Among the entries below, the lines from the one with "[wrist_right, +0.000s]" up to and including the one with "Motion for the" are to be restated exactly, without pictures.

[Stored dataset items]
┌────────
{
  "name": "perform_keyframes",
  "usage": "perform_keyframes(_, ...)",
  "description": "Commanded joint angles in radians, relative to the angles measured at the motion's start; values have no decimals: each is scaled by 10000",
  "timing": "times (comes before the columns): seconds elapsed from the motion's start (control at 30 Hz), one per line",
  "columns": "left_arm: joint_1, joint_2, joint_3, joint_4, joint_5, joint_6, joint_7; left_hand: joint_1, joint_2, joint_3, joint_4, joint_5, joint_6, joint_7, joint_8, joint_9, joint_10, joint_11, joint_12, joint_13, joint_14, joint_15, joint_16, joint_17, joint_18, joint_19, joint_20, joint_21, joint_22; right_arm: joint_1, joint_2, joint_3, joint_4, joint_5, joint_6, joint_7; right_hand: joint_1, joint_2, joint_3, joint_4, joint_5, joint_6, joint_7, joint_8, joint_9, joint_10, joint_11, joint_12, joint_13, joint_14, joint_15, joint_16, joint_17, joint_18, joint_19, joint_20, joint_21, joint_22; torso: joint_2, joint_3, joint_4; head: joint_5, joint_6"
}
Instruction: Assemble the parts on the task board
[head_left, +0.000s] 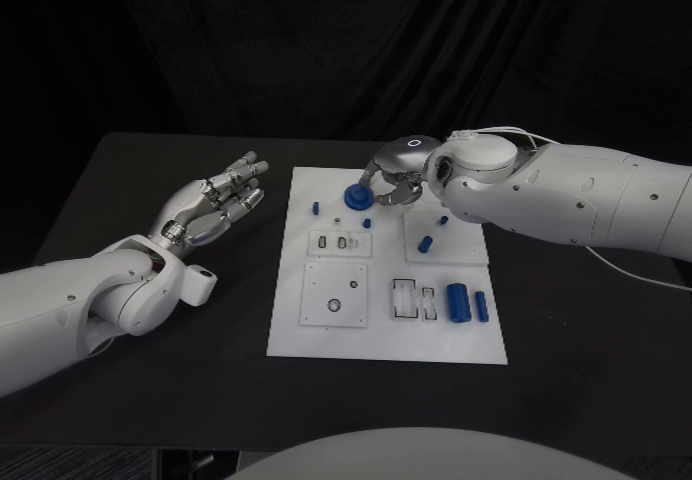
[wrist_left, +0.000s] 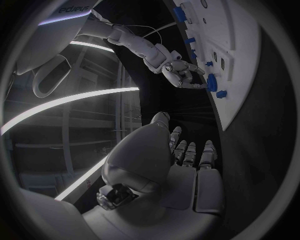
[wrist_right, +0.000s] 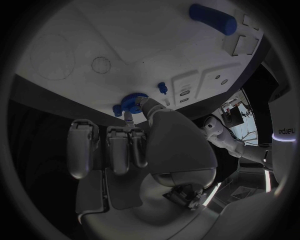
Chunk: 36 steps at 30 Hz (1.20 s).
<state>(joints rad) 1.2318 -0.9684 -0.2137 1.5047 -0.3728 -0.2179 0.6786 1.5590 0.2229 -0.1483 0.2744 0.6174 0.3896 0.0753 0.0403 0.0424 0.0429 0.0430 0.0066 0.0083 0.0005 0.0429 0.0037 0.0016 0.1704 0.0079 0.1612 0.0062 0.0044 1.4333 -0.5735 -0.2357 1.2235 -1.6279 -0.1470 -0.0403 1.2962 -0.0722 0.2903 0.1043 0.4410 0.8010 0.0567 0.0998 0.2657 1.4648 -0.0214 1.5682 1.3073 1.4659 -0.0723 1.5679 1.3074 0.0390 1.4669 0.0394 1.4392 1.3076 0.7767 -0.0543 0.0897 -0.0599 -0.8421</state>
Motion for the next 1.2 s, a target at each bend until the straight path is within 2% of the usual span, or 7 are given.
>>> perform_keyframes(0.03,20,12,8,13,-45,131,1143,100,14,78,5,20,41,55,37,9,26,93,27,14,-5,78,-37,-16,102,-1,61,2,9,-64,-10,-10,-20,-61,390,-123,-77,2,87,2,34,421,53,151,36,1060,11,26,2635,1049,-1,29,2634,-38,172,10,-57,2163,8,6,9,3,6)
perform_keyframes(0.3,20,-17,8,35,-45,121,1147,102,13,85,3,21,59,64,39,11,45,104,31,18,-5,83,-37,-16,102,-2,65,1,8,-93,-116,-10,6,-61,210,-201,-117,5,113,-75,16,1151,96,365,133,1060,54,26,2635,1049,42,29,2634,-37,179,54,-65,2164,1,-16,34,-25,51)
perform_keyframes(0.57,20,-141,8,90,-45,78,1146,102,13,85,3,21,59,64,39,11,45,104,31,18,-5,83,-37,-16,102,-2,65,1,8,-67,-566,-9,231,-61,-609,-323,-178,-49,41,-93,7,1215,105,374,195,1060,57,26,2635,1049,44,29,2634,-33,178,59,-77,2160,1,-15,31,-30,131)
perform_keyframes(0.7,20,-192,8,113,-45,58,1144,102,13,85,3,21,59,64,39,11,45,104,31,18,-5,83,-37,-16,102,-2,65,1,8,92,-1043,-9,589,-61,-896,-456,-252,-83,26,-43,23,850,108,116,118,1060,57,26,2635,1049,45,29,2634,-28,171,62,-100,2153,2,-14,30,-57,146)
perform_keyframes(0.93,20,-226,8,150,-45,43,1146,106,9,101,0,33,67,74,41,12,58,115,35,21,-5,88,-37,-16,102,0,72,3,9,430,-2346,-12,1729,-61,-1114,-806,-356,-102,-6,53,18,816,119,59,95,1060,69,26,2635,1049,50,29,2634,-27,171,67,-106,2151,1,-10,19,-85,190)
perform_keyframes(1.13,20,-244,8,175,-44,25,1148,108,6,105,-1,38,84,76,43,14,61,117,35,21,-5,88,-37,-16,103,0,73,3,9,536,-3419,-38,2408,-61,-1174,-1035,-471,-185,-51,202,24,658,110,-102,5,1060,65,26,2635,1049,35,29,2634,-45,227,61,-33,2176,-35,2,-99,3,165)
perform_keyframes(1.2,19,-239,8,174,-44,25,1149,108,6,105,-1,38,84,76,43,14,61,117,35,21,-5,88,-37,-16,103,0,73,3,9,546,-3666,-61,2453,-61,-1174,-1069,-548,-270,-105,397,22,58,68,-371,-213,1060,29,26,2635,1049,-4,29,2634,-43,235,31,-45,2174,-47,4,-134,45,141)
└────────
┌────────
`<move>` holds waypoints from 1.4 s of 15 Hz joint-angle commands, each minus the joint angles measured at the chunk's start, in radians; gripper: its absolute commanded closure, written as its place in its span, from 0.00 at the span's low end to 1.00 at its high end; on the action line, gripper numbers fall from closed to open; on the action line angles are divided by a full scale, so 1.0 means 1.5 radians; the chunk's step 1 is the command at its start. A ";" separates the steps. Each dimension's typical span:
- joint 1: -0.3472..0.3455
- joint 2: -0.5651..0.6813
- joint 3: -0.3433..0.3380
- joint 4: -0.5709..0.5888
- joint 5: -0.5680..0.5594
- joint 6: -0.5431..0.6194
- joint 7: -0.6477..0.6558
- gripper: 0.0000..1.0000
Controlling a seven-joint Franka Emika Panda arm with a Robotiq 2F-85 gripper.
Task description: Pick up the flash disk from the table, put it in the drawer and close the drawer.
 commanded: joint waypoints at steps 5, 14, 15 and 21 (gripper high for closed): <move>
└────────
SOLVED EXERCISE
[wrist_right, +0.000s] 
Chunk: 36 steps at 30 Hz (1.20 s).
<state>(joints rad) 1.2318 -0.9684 -0.2137 1.5047 -0.3728 -0.2179 0.6786 1.5590 0.2229 -0.1483 0.2744 0.6174 0.3896 0.0753 0.0403 0.0424 0.0429 0.0430 0.0066 0.0083 0.0005 0.0429 0.0037 0.0016 0.1704 0.0079 0.1612 0.0062 0.0044 1.4333 -0.5735 -0.2357 1.2235 -1.6279 -0.1470 -0.0403 1.2962 -0.0722 0.2903 0.1043 0.4410 0.8010 0.0567 0.0998 0.2657 1.4648 -0.0214 1.5682 1.3073 1.4659 -0.0723 1.5679 1.3074 0.0390 1.4669 0.0394 1.4392 1.3076 0.7767 -0.0543 0.0897 -0.0599 -0.8421</state>
Motion for the next 1.2 s, a target at each bend until the straight path is within 2% of the usual span, or 7 are given.

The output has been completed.